What's in a Paper Clip??


Paper Clips: Such a Simple Object Turned into a Powerful Lesson
In 1998 Whitwell Middle School principal Linda M. Hooper asked Sandra Roberts to begin a Holocaust Education class that would be the basis for teaching tolerance in a voluntary after-school program. Sandra Roberts held the first class in the fall of 1998. Soon the students were overwhelmed with the massive scale of the Holocaust and asked Mrs. Hooper if they could collect something to represent the lives that were exterminated during the Holocaust. Mrs. Hooper responded that they could if they could find something that related to the Holocaust or to World War II. Through Internet studies, the students discovered that people used to wear paperclips on their lapels during World War II as a silent protest against Nazi occupation. The students decided to collect 6,000,000 paper clips to represent the estimated 6,000,000 Jews killed between 1939 and 1945 under the authority of the Nazi government of Adolf Hitler. After hard work and a lot of help, the students were soon able to fill an entire train car (that had been used during the holocaust to transport Jews to the concentration camps) with over 11 million paperclips. 6 million to represent the Jewish men and women who died, and 5 million to represent homosexuals, gypsies, Christians, and the many others who lost their lives..

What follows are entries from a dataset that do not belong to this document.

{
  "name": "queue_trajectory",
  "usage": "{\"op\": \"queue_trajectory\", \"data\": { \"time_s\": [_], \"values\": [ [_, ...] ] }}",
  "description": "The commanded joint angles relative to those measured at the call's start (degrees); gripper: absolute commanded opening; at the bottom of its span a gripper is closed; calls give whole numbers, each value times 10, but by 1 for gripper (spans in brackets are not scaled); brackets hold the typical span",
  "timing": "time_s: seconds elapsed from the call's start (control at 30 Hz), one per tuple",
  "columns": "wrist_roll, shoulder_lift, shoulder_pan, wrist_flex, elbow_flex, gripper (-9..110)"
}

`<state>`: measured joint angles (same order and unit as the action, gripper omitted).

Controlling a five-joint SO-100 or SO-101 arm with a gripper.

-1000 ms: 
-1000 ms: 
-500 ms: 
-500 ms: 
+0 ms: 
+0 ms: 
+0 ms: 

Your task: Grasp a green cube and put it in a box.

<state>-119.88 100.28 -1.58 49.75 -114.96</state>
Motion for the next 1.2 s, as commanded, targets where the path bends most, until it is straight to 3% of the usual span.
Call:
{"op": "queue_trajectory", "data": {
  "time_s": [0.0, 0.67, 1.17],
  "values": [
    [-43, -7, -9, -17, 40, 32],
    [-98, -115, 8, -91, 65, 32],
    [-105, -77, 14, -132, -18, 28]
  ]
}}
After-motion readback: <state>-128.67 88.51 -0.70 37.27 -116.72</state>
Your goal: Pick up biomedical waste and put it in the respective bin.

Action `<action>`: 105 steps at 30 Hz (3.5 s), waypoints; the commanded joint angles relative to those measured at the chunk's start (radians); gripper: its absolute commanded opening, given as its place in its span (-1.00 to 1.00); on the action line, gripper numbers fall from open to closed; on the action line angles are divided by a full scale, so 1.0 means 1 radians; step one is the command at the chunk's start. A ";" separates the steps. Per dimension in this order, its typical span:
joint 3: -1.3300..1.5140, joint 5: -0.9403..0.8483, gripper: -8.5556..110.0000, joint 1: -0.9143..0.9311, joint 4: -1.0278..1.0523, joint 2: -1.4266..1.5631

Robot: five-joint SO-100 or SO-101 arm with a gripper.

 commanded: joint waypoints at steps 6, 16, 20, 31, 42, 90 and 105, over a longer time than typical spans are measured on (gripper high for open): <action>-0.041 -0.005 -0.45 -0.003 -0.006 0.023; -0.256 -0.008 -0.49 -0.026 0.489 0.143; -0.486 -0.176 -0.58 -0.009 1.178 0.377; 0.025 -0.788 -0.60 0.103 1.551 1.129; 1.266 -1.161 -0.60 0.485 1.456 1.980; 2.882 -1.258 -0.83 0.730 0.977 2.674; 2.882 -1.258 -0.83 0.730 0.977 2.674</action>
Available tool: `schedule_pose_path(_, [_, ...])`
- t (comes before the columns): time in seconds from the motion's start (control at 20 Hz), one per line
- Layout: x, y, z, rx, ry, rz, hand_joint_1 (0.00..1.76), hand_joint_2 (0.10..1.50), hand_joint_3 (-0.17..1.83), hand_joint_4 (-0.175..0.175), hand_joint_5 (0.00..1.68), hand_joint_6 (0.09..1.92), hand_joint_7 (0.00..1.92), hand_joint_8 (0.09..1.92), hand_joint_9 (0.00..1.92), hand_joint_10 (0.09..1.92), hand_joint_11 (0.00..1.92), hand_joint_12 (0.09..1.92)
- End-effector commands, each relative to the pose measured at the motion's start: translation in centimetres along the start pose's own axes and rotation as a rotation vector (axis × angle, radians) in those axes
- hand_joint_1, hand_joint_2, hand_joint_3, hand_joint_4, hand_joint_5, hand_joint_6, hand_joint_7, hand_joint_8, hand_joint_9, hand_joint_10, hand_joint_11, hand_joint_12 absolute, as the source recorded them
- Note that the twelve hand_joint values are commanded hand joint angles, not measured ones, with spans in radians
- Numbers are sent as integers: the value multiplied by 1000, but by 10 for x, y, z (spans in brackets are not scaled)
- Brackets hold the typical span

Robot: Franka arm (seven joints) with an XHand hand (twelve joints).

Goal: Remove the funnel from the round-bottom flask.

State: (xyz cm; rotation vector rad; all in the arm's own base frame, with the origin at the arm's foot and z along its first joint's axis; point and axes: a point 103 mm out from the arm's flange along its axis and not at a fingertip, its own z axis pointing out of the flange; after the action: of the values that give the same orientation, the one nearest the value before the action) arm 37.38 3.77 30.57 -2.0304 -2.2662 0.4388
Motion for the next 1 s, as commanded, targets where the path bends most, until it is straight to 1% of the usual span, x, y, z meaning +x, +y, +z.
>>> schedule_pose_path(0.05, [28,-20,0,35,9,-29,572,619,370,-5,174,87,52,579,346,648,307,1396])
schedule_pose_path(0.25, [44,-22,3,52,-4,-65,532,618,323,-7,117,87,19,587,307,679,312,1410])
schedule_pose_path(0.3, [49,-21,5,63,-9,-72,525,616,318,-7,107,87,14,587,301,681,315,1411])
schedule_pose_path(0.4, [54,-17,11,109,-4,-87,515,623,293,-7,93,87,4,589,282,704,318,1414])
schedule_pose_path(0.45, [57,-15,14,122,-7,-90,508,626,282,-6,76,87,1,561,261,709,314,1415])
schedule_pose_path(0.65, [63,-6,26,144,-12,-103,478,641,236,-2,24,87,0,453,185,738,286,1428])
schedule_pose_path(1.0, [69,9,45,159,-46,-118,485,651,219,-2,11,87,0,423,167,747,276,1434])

On January 19, 2012, Block II sat together in a crowded room, watching this documentary. I looked around, and what did I see? I saw my friends, my colleagues, completely still (which happens to be quite a challenge for some) silently watching the story unfold. I saw tears, I heard laughter, I felt. This one film brought together 40 college students in a tiny room full of tables, smells, and uncomfortable chairs; and it made me think of how I might be able to bring together a class of 20 some students from diverse backgrounds - how I might be able to make a difference in their lives. And I thought... maybe I could introduce them to the paperclip.